Ben Ami Tal, Tong Yuehong, Bhuiyan Alauddin, Huisingh Carrie, Ablonczy Zsolt, Ach Thomas, Curcio Christine A, Smith R Theodore
Department of Ophthalmology, New York University School of Medicine, New York, New York, USA.
Department of Ophthalmology, University of Alabama at Birmingham, Birmingham, Alabama, USA.
Transl Vis Sci Technol. 2016 May 17;5(3):5. doi: 10.1167/tvst.5.3.5. eCollection 2016 May.
Discovery of candidate spectra for abundant fluorophore families in human retinal pigment epithelium (RPE) by ex vivo hyperspectral imaging.
Hyperspectral autofluorescence emission images were captured between 420 and 720 nm (10-nm intervals), at two excitation bands (436-460, 480-510 nm), from three locations (fovea, perifovea, near-periphery) in 20 normal RPE/Bruch's membrane (BrM) flatmounts. Mathematical factorization extracted a BrM spectrum (S0) and abundant lipofuscin/melanolipofuscin (LF/ML) spectra of RPE origin (S1, S2, S3) from each tissue.
Smooth spectra S1 to S3, with perinuclear localization consistent with LF/ML at all three retinal locations and both excitations in 14 eyes (84 datasets), were included in the analysis.

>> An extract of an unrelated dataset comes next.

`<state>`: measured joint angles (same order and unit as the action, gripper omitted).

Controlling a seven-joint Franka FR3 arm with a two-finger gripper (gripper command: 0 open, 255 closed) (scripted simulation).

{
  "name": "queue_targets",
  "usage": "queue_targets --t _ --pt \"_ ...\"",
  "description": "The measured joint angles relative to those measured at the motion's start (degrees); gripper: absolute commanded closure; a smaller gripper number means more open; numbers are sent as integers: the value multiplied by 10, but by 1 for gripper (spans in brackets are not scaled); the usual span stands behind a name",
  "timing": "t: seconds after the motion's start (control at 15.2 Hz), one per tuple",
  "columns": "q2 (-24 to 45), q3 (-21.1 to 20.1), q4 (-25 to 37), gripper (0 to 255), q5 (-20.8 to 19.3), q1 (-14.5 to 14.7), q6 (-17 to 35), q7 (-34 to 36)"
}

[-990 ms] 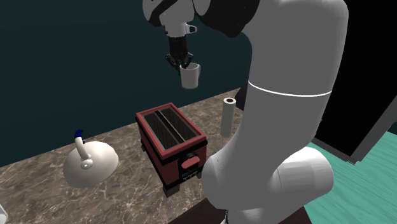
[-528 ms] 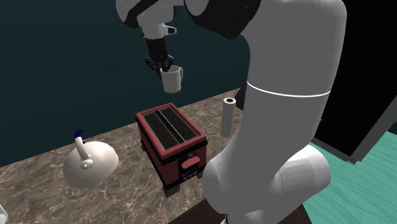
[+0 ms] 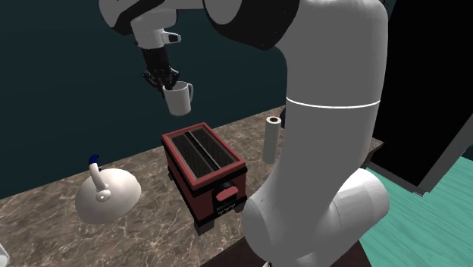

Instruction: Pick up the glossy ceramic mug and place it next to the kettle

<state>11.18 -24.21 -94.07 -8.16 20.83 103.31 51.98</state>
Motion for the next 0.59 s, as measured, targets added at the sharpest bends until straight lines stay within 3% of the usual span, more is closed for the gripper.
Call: queue_targets --t 0.2,0.59 --pt "23 -12 22 255 -11 25 -5 37" --pt "35 -13 -4 255 -18 31 30 52"
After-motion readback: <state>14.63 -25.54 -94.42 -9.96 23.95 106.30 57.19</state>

The mean peak emissions of S0, S1, and S2 at 436 nm were, respectively, 495 ± 14, 535 ± 17, and 576 ± 20 nm. S3 was generally trimodal, with peaks at either 580, 620, or 650 nm (peak mode, 650 nm). At 480 nm, S0, S1, and S2 were red-shifted to 526 ± 9, 553 ± 10, and 588 ± 23 nm, and S3 was again trimodal (peak mode, 620 nm). S1 often split into two spectra, S1A and S1B. S3 strongly colocalized with melanin. There were no significant differences across age, sex, or retinal location.
There appear to be at least three families of abundant RPE fluorophores that are ubiquitous across age, retinal location, and sex in this sample of healthy eyes. Further molecular characterization by imaging mass spectrometry and localization via super-resolution microscopy should elucidate normal and abnormal RPE physiology involving fluorophores.
Our results help establish hyperspectral autofluorescence imaging of the human retinal pigment epithelium as a useful tool for investigating retinal health and disease.
通过离体高光谱成像发现人视网膜色素上皮(RPE)中丰富荧光团家族的候选光谱。
在20个正常RPE/布鲁赫膜(BrM)平铺标本的三个位置(中央凹、中央凹周围、近周边),于两个激发波段(436 - 460、480 - 510 nm)下,采集420至720 nm(间隔10 nm)的高光谱自发荧光发射图像。数学分解从每个组织中提取出一个BrM光谱(S0)和源自RPE的丰富脂褐素/黑素脂褐素(LF/ML)光谱(S1、S2、S3)。
分析纳入了在所有三个视网膜位置以及14只眼(84个数据集)的两种激发情况下,具有与LF/ML一致的核周定位的平滑光谱S1至S3。在436 nm处,S0、S1和S2的平均峰值发射分别为495±14、535±17和576±20 nm。S3通常为三峰,峰值位于580、620或650 nm(峰值模式为650 nm)。在480 nm处,S0、S1和S2红移至526±9、553±10和588±23 nm,且S3再次为三峰(峰值模式为620 nm)。S1常分裂为两个光谱,即S1A和S1B。S3与黑色素强烈共定位。年龄、性别或视网膜位置之间无显著差异。
在该健康眼样本中,似乎至少存在三个丰富的RPE荧光团家族,它们在年龄、视网膜位置和性别上普遍存在。通过成像质谱进行进一步的分子表征以及通过超分辨率显微镜进行定位,应能阐明涉及荧光团的正常和异常RPE生理学。
我们的结果有助于将人视网膜色素上皮的高光谱自发荧光成像确立为研究视网膜健康和疾病的有用工具。